Functional Programming and Hidden Markov Models – Bayesian Inference and Functional Programming

The hidden Markov model is a state-space model with a discrete latent state, $x_{1 : T}$ and noisy observations $y_{1 : T}$ . The model can be described mathematically as

$p (y_{1 : T}, x_{1 : T}) = p (x_{1}) p (y_{1} | x_{1}) \prod_{t = 2}^{T} p (y_{t} | x_{t}) p (x_{t} | x_{t - 1})$

Where $y_{1 : T} = y_{1}, \dots, y_{T}$ represents the sequence of observed values and $x_{1 : T} = x_{1}, \dots, x_{T}$ is the sequence of latent, unobserved values. The state space is assumed to be finite and countable, $X \in {1, \dots, K}$ and the time gaps between each observation are constant. The observation distribution can be either continuous or discrete.

The model can be visualised using a state-transition diagram where observed nodes are rectangular and latent nodes are circular. The arrows represent any transitions which can be made and also convey conditional independence assumptions in the Model. The state forms a first order Markov process, which means $p (x_{t} | x_{t - 1}, \dots, x_{1}) = p (x_{t} | x_{t - 1})$ and each observation is conditionally independent of all others given the corresponding value of the latent state at that time, $y_{t} ⊥ ⊥ y_{1 : t - 1}, y_{t + 1 : T}$

Example: The occasionally dishonest casino

The casino can choose to use a fair dice, in which case the observation distribution is categorical with probabilities $p = {\frac{1}{6}, \frac{1}{6}, \frac{1}{6}, \frac{1}{6}, \frac{1}{6}, \frac{1}{6}}$ . The casino can also choose a loaded dice which has the following probabilities, $p = {\frac{1}{10}, \frac{1}{10}, \frac{1}{10}, \frac{1}{10}, \frac{1}{10}, \frac{1}{5}}$ , hence it is more likely to roll a six with the loaded dice.

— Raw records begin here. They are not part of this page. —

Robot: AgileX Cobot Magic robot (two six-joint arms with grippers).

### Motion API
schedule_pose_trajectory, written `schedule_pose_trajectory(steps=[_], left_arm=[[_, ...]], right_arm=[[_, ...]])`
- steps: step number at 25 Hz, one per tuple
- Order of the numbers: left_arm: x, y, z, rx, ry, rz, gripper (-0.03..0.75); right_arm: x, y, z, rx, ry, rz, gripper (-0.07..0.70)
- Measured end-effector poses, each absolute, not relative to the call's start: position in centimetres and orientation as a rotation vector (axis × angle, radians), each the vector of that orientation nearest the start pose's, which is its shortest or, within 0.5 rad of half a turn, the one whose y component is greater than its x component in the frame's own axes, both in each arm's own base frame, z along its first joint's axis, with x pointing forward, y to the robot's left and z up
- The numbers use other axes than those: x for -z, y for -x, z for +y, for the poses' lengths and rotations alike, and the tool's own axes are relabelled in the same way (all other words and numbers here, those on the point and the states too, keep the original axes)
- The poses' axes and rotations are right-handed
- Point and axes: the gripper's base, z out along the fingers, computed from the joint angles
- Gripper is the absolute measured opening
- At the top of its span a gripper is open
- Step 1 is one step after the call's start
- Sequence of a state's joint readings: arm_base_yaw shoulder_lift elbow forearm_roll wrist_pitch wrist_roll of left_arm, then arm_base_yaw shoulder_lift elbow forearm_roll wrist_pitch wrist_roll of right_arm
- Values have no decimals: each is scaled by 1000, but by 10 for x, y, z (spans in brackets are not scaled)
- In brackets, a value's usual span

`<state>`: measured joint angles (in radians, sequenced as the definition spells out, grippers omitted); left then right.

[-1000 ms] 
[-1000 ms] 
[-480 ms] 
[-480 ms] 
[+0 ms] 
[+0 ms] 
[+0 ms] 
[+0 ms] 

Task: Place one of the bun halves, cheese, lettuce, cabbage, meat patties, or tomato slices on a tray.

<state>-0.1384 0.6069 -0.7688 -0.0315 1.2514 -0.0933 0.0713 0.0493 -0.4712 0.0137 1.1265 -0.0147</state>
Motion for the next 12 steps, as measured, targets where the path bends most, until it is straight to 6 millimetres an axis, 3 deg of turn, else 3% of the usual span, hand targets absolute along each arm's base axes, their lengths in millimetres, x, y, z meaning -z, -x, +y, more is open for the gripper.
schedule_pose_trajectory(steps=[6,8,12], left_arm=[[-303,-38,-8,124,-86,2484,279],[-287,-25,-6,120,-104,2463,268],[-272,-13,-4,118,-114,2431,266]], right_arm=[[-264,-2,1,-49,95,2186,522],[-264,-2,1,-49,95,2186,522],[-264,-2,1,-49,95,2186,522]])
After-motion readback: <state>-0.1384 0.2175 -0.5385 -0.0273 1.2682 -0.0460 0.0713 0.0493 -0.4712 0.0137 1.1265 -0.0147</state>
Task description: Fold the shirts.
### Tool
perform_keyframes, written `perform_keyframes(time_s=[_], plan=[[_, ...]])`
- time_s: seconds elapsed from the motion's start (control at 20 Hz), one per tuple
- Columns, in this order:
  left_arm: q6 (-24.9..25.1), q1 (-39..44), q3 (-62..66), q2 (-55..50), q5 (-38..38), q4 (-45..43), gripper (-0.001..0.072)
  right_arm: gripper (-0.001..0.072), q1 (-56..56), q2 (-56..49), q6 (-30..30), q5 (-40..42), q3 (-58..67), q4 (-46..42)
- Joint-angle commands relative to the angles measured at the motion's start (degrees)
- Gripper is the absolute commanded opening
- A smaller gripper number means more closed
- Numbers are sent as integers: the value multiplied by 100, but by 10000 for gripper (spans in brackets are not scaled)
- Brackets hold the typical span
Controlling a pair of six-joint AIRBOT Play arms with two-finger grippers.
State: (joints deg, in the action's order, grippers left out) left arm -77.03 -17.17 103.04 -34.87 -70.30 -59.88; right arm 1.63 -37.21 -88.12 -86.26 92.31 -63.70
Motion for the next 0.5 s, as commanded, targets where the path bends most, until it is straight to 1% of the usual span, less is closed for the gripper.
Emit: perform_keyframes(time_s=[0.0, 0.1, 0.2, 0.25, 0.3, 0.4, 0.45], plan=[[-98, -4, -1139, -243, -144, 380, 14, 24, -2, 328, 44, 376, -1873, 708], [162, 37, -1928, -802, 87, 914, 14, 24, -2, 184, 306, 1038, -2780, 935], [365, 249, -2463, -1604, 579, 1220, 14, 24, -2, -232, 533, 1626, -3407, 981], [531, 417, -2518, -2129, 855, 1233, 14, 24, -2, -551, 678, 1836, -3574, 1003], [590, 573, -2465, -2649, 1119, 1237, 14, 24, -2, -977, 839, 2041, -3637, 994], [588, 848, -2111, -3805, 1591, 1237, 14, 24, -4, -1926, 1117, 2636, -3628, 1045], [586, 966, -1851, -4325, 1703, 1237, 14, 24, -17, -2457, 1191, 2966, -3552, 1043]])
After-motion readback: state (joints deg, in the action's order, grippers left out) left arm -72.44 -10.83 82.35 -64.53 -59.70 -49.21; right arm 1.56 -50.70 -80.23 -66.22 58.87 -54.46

We want to infer when the casino is using the loaded dice, the latent state $x \in {L, F}$ for loaded and fair respectively. We assume we already know the transition matrix

$P = (\begin{matrix} α & 1 - α \\ 1 - β & β \end{matrix}) .$

build_transition_matrix <- function(theta) {
  a <- theta[1]; b <- theta[2]
  matrix(c(a, 1 - a, 1 - b, b), byrow = T, nrow = 2)
}

The observation distribution is $p (y_{t} | x_{t} = j)$ . This implies we have a two element vector since the state can take one of two values $j = {L, F}$ .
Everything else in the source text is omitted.